English by Degrees

In his landmark paper “A Mathematical Theory of Communication,” Claude Shannon experimented with a series of stochastic approximations to English. He started with a sample message in which each of the 26 letters and the space appear with equal probability:

XFOML RXKHRJFFJUJ ZLPWCFWKCYJ FFJEYVKCQSGHYD QPAAMKBZAACIBZLHJQD.

In the next message, the symbols’ frequencies are weighted according to how commonly they appear in English text (for example, E is more likely than W):

OCRO HLI RGWR NMIELWIS EU LL NBNESEBYA TH EEI ALHENHTTPA OOBTTVA NAH BRL.
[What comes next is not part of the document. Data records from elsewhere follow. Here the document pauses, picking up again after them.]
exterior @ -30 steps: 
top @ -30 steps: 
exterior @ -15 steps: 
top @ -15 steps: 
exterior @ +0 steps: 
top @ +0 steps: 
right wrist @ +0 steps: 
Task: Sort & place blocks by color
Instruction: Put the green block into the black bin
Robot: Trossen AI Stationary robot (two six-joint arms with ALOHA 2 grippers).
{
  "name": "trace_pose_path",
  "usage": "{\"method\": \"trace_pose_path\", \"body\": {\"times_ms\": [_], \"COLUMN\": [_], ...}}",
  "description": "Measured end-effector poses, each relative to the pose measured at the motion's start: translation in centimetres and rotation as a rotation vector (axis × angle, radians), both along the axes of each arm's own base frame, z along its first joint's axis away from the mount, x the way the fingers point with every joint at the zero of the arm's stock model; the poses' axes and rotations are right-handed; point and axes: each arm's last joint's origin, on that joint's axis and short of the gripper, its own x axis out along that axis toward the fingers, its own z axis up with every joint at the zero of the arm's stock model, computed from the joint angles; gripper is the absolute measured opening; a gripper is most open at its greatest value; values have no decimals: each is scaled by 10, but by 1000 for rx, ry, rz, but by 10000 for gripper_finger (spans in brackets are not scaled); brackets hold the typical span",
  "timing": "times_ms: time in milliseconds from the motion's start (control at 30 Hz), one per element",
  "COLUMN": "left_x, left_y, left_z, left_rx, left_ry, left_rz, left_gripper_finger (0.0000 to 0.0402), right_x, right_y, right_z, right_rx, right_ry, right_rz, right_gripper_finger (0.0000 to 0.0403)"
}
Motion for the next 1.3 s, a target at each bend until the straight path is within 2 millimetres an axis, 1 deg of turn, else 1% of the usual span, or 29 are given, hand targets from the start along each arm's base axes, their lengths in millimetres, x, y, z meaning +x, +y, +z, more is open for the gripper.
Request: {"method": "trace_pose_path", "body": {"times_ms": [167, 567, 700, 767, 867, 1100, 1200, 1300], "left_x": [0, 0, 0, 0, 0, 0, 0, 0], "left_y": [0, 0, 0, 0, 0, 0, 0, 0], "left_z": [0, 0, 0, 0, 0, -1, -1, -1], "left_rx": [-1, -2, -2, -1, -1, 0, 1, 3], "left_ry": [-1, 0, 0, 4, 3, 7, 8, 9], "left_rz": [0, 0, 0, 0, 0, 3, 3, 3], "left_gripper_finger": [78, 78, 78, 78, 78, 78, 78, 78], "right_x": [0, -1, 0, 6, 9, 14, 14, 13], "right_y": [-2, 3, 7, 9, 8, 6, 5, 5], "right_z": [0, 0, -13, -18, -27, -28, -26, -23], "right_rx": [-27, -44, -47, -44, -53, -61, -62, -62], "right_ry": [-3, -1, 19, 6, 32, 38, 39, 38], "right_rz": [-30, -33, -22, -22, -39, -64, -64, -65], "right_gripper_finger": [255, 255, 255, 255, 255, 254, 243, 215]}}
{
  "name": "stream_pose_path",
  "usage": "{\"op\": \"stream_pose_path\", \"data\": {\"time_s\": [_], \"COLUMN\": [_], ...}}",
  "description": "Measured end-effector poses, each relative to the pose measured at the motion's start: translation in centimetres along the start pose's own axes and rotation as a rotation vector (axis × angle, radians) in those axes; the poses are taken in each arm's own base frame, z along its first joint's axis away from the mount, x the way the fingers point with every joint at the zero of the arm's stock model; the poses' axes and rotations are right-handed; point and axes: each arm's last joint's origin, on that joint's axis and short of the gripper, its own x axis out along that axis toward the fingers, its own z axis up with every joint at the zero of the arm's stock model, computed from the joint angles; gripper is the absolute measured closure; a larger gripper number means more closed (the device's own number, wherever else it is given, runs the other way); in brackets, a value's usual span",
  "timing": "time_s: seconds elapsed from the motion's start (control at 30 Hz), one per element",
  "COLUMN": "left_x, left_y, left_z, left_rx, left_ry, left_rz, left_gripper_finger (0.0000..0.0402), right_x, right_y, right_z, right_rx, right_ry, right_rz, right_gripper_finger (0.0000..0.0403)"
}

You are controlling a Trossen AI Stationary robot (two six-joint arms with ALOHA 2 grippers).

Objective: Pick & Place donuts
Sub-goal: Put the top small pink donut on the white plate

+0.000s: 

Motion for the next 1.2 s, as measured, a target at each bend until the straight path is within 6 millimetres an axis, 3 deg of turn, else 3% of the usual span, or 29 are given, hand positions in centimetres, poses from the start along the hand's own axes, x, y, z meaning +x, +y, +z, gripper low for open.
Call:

In the third he linked each letter to its predecessor: After one letter is recorded, the next is chosen in a manner weighted according to how frequently such a pair appears in natural English (a “digram”):

ON IE ANTSOUTINYS ARE T INCTORE ST BE S DEAMY ACHIN D ILONASIVE TUCOOWE AT TEASONARE FUSO TIZIN ANDY TOBE SEACE CTISBE.

In the fourth he applied the same idea to sets of three letters (“trigrams”):

IN NO IST LAT WHEY CRATICT FROURE BIRS GROCID PONDENOME OF DEMONSTURES OF THE REPTAGIN IS REGOACTIONA OF CRE.

In the fifth he shifts from letters to words. Words appear in a manner weighted by their frequency in English (without regard to the prior word):

REPRESENTING AND SPEEDILY IS AN GOOD APT OR COME CAN DIFFERENT NATURAL HERE HE THE A IN CAME THE TO OF TO EXPERT GRAY COME TO FURNISHES THE LINE MESSAGE HAD BE THESE.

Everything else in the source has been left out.